Uncategorized

Overwhelmed by Assignment

Its been a few weeks of planning, organizing, and enemy attacks. And its been hard. And I am weary.

Yet is in this moment I am reminded that God gives strength to the weary, so He is with me now.

I launched this site one month ago, at the very beginning of August. I also launched into my first year of homeschooling, at the very beginning of August. I quickly fell face down crying out, “Lord what have I done!”

Ever found yourself there, in that place of doing what you really want to do but so overwhelmed you think you’ll never make it?

As I sat there feeling overwhelmed I realized that I had just taken on two major life assignments: spreading the Gospel and raising three children of the King. I paused in that moment and tripped over the fear. I am not good enough for even one of those tasks.
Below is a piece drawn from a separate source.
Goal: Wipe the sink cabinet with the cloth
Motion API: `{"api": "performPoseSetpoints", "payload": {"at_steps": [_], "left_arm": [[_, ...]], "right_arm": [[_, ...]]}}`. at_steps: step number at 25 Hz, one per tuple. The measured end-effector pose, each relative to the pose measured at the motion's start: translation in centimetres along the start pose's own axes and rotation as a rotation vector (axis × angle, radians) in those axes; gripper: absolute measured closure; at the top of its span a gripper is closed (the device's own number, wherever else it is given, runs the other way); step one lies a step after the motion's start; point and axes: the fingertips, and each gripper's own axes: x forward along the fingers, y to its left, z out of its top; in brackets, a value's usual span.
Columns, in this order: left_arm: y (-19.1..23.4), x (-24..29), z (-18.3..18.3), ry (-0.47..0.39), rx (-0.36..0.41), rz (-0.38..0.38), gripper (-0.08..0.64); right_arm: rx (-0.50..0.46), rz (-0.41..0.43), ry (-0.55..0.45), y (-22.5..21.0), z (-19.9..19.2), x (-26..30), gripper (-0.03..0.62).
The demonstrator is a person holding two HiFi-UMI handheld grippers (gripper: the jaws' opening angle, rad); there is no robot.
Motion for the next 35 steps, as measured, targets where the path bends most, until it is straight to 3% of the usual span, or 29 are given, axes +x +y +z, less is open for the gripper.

There is no possible way I  will be successful at either job. I have no idea what I am doing or how to do it.

And that is where the attack began.

I became paralyzed, allowing the long struggle of depression and anxiety flare up like a wild-fire: because I couldn’t do everything I chose to do nothing. I stopped writing, stopped teaching, and stopped reading. It was a full on break down!

And that is where God spoke.

In the hours of my breakdown I felt empty and useless. But the voice of my husband reminded me that I have beaten this before and I will do it again because God is on my side. He reminded me that the enemy is attacking viciously because I am embarking on a journey that will stomp him to the ground. And if I press on, not only will I be able to manage my assignments but I will be blessed throughout them.

I once heard Lysa TerKeurst say that as Christians we need to “Stay in Alignment with our Assignment.” (In fact, her book The Best Yes is pretty much about that. )  This time of walking in the valley has helped me to realign so that I can complete my assignments. I know what He has asked of me, and as I walk down this path I do so in the encouragement that he is with me.

Feeling overwhelmed by your assignment today? Afraid you are not going to make it? Comment below so that we can pray with and for you.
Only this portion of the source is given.